Data block:
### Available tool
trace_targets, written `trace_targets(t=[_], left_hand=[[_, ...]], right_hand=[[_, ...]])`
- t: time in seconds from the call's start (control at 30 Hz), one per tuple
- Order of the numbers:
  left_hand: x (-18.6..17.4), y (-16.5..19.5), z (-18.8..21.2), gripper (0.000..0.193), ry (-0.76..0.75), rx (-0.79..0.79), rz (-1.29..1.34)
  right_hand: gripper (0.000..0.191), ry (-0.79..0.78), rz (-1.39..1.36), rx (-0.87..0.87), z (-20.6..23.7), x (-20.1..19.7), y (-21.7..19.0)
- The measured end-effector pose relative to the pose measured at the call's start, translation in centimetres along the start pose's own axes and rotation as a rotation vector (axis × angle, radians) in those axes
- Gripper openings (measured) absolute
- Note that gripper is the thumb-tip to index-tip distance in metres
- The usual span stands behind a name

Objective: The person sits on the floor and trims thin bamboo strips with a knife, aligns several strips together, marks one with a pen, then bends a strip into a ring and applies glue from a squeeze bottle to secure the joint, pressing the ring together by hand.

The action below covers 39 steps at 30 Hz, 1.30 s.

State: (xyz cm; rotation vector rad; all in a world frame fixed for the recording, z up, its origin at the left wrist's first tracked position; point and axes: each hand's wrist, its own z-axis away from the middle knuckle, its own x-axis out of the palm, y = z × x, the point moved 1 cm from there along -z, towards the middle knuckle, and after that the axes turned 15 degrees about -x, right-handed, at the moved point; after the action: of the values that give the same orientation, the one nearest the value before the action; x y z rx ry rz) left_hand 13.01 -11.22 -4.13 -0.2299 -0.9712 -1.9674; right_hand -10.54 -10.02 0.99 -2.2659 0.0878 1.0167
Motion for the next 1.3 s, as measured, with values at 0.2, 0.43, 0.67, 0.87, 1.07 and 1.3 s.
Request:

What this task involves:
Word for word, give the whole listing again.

Solution to this task:
### Available tool
trace_targets, written `trace_targets(t=[_], left_hand=[[_, ...]], right_hand=[[_, ...]])`
- t: time in seconds from the call's start (control at 30 Hz), one per tuple
- Order of the numbers:
  left_hand: x (-18.6..17.4), y (-16.5..19.5), z (-18.8..21.2), gripper (0.000..0.193), ry (-0.76..0.75), rx (-0.79..0.79), rz (-1.29..1.34)
  right_hand: gripper (0.000..0.191), ry (-0.79..0.78), rz (-1.39..1.36), rx (-0.87..0.87), z (-20.6..23.7), x (-20.1..19.7), y (-21.7..19.0)
- The measured end-effector pose relative to the pose measured at the call's start, translation in centimetres along the start pose's own axes and rotation as a rotation vector (axis × angle, radians) in those axes
- Gripper openings (measured) absolute
- Note that gripper is the thumb-tip to index-tip distance in metres
- The usual span stands behind a name

Objective: The person sits on the floor and trims thin bamboo strips with a knife, aligns several strips together, marks one with a pen, then bends a strip into a ring and applies glue from a squeeze bottle to secure the joint, pressing the ring together by hand.

The action below covers 39 steps at 30 Hz, 1.30 s.

State: (xyz cm; rotation vector rad; all in a world frame fixed for the recording, z up, its origin at the left wrist's first tracked position; point and axes: each hand's wrist, its own z-axis away from the middle knuckle, its own x-axis out of the palm, y = z × x, the point moved 1 cm from there along -z, towards the middle knuckle, and after that the axes turned 15 degrees about -x, right-handed, at the moved point; after the action: of the values that give the same orientation, the one nearest the value before the action; x y z rx ry rz) left_hand 13.01 -11.22 -4.13 -0.2299 -0.9712 -1.9674; right_hand -10.54 -10.02 0.99 -2.2659 0.0878 1.0167
Motion for the next 1.3 s, as measured, with values at 0.2, 0.43, 0.67, 0.87, 1.07 and 1.3 s.
Request:

No further output is required.